[What to work on]
Find and return every line of the data that contains the word "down".
------------
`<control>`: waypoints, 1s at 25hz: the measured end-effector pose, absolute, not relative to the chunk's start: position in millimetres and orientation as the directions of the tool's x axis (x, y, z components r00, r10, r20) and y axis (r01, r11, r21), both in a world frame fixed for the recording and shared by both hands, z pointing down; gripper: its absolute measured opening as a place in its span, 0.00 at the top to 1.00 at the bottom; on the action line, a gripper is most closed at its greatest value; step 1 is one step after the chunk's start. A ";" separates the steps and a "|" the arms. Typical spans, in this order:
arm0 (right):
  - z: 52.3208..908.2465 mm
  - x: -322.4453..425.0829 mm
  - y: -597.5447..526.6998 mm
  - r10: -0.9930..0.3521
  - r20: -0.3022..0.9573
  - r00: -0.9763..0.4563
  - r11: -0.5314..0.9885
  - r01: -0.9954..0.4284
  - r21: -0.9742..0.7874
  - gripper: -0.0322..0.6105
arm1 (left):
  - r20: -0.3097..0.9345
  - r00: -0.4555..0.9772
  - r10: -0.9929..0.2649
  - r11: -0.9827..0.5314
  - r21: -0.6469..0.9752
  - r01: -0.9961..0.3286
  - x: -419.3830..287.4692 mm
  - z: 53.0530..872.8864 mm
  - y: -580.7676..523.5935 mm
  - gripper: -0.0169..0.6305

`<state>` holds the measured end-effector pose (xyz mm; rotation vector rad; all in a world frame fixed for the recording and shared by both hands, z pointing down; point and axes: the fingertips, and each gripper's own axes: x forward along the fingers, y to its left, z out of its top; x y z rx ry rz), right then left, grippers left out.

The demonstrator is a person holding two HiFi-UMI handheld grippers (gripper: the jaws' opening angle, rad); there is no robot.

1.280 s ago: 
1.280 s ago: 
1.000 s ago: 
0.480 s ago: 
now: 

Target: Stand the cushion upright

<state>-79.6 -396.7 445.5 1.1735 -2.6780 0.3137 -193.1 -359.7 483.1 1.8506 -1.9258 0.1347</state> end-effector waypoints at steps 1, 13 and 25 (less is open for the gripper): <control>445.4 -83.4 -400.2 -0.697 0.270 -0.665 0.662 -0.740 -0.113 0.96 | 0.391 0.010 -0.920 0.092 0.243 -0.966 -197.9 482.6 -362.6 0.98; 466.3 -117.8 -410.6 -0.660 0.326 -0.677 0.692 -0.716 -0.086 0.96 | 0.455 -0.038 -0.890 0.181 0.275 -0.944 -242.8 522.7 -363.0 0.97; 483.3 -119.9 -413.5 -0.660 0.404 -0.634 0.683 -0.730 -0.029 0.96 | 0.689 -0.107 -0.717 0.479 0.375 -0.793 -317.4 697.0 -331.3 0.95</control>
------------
[Solution below]
`<control>`: waypoints, 1s at 25hz: the measured end-effector pose, absolute, not relative to the chunk's start: position in millimetres and orientation as the directions of the tool's x axis (x, y, z components r00, r10, r20) and y axis (r01, r11, r21), both in a world frame fixed for the recording and shared by both hands, z pointing down; gripper: its absolute measured opening as a place in its span, 0.00 at the top to 1.00 at the bottom; on the action line, a gripper is most closed at its greatest value; step 1 is one step after the chunk's start. A ";" separates the steps and a "|" the arms. Typical spans, in this order:
`<state>` holds the measured end-effector pose (xyz mm; rotation vector rad; all in a world frame fixed for the recording and shared by both hands, z pointing down; point and axes: the fingertips, and each gripper's own axes: x forward along the fingers, y to its left, z out of its top; x y z rx ry rz), right then left, grippers left out.

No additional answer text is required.